At least to some degree, methodological issues are likely to contribute to these inconsistent findings: a problem with traditional neuropsychological studies of working memory dysfunctions in major depression is that most of the tasks used in these studies lack process specificity, i. e. these tasks do not tap on specific cognitive subprocesses that together make up the rather complex architecture of human working memory. The results of this study using more refined and process-specific working memory tasks borrowed from experimental psychology indeed provide evidence for a selective and specific dysfunction of the articulatory rehearsal mechanism of verbal working memory in patients suffering from acute major depression.
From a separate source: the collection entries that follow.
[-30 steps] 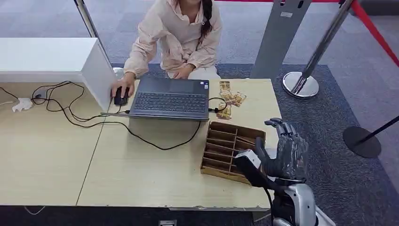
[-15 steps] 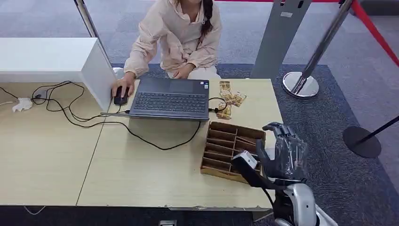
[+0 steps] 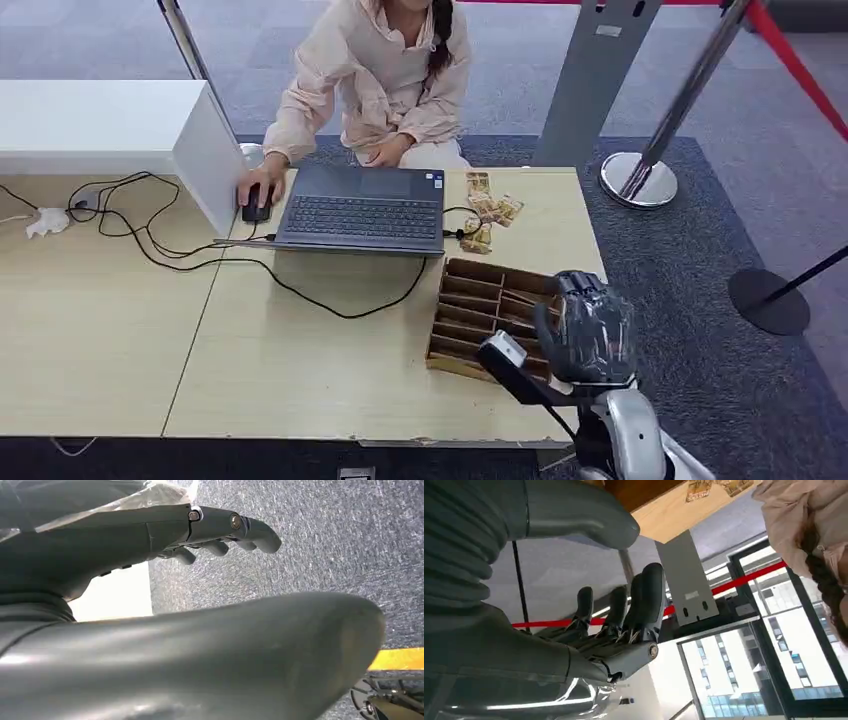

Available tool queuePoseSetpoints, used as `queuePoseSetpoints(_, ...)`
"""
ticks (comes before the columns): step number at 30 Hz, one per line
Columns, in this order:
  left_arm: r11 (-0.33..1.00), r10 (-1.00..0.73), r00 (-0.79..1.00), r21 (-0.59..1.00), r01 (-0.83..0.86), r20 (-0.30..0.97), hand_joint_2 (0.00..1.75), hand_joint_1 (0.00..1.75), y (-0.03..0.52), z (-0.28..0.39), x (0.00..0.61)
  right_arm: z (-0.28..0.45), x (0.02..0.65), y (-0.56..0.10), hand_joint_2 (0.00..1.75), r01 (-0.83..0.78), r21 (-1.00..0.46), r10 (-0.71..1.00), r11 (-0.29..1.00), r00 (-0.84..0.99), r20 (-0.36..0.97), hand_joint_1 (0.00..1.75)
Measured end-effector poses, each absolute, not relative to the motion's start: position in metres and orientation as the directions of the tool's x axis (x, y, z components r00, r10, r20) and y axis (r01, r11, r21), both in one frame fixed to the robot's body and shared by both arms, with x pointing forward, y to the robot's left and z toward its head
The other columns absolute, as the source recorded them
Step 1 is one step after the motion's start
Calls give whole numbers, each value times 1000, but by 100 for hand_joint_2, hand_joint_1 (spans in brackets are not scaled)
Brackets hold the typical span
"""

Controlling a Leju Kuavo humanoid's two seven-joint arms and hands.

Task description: Pass the card to the sensor for recognition and then transmit it.

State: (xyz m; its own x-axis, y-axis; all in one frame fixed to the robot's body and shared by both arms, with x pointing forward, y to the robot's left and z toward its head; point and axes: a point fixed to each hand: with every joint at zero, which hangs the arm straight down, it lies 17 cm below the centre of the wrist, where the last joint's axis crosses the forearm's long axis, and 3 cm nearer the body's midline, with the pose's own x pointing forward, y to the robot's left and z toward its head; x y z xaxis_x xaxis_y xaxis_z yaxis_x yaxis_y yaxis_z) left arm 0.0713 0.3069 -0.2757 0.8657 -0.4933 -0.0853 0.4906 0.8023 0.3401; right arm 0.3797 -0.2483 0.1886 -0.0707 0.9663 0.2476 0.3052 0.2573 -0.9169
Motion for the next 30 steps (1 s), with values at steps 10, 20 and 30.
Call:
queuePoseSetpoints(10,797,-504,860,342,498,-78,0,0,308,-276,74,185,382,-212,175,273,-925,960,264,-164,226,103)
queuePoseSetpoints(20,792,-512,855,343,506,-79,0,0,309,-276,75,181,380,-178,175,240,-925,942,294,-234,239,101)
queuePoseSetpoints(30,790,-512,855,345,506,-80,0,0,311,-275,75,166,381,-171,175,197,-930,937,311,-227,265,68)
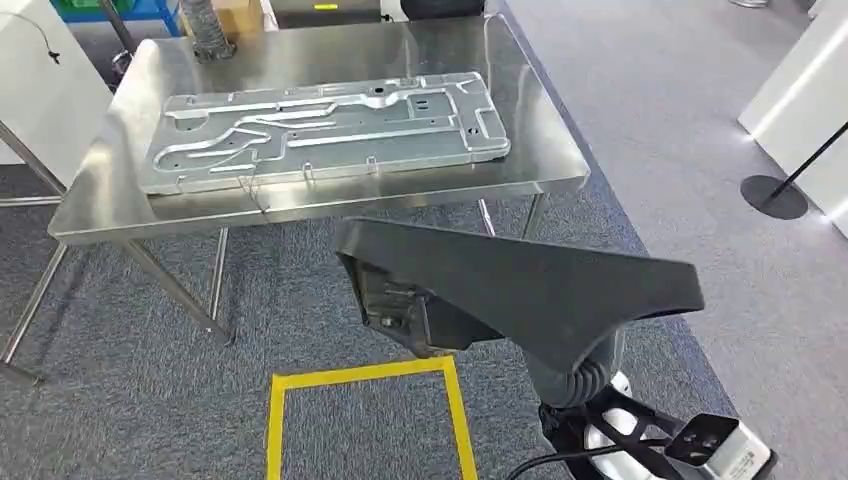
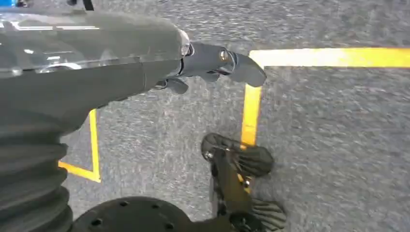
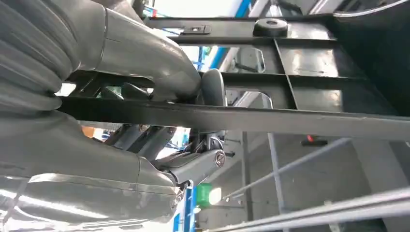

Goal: Take the parts from the cabinet and place them on the table.

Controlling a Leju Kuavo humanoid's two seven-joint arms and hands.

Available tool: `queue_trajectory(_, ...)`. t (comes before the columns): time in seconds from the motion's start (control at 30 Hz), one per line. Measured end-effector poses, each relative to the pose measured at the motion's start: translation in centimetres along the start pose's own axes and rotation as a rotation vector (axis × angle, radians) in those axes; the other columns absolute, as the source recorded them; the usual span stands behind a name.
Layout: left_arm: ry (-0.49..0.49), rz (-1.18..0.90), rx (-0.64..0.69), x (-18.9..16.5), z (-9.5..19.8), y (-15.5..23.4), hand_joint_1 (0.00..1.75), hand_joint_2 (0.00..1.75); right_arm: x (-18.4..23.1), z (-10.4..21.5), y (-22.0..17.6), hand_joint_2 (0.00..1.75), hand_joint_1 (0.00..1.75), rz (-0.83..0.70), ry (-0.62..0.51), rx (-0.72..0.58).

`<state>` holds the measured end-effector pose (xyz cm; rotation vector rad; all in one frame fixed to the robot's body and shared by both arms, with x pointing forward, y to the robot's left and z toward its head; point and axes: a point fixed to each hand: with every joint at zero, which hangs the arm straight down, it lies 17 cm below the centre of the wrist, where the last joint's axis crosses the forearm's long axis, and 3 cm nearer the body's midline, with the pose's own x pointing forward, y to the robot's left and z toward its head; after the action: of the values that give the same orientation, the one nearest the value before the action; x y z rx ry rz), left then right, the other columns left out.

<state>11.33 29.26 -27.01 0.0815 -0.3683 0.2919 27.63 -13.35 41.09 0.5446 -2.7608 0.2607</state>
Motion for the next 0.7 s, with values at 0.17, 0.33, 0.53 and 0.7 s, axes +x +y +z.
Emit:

This finding is also consistent with previous reports of disturbed verbal fluency in patients with major depression [19, 30] as functional magnetic resonance imaging studies have revealed at least a partial overlap of neuroanatomic networks that underlie the articulatory rehearsal mechanism of verbal working memory and verbal fluency. The neural network for the articulatory rehearsal mechanism comprises mainly left-hemispheric regions including Broca’s area and the precentral gyrus [16], while verbal fluency tasks elicited activations in a more widespread and bilateral network which, however, also includes posterior parts of the frontal cortex (Brodmann’s areas 44 and 45), i.e. Broca’s area [1, 31]. Furthermore, fMRI studies in both acutely depressed and remitted patients [27, 28] revealed altered brain activations during verbal fluency task performance. Together, these studies suggest that a dysfunction of a left-hemispheric neural network, which underlies articulatory verbal mechanisms, is involved in both the cognitive disturbances and the pathophysiology of major depressive disorder.

Despite the fact that, in accordance with our initial hypothesis, acutely depressed patients showed deficits in verbal working memory, task performance did not correlate with symptom severity as measured by MADRS, BDI and CGI. Thus, cognitive disturbances and psychopathological symptoms appear to be distinct features of major depressive disorder, and it remains unclear whether and how acuteness of illness and the clinical state of patients with major depression may contribute to the observed cognitive impairment [6]. This underlines the need for longitudinal studies addressing the stability of working memory and other cognitive deficits in the course of major depressive disorder.

In summary, by using process- and circuit-specific working memory tasks, we found a selective deficit of the articulatory rehearsal mechanism in patients with acute major depression. The observed deficit can be attributed to a specific dysfunction of a previously identified left-hemispheric frontoparietal neural network. Future studies should address the question of diagnostic specificity of the pattern of working memory dysfunctions observed in this study for major depression when compared, for example, to bipolar affective disorder. Furthermore, direct functional neuroimaging investigations in patients with major depressive disorder are needed to further assess the pathophysiological changes that may be responsible for the articulatory rehearsal deficit in these patients. In addition, future studies should seek to clarify the influence of acute illness phases and symptom severity on this selective dysfunction of the articulatory rehearsal mechanism in patients with major depression in order to provide evidence for the trait versus state character of the observed working memory deficit. Finally, the investigation of non-affected first-degree relatives of patients with major depressive disorder may also answer the question whether the observed working memory deficit is a heritable and state-independent endophenotype of major depression.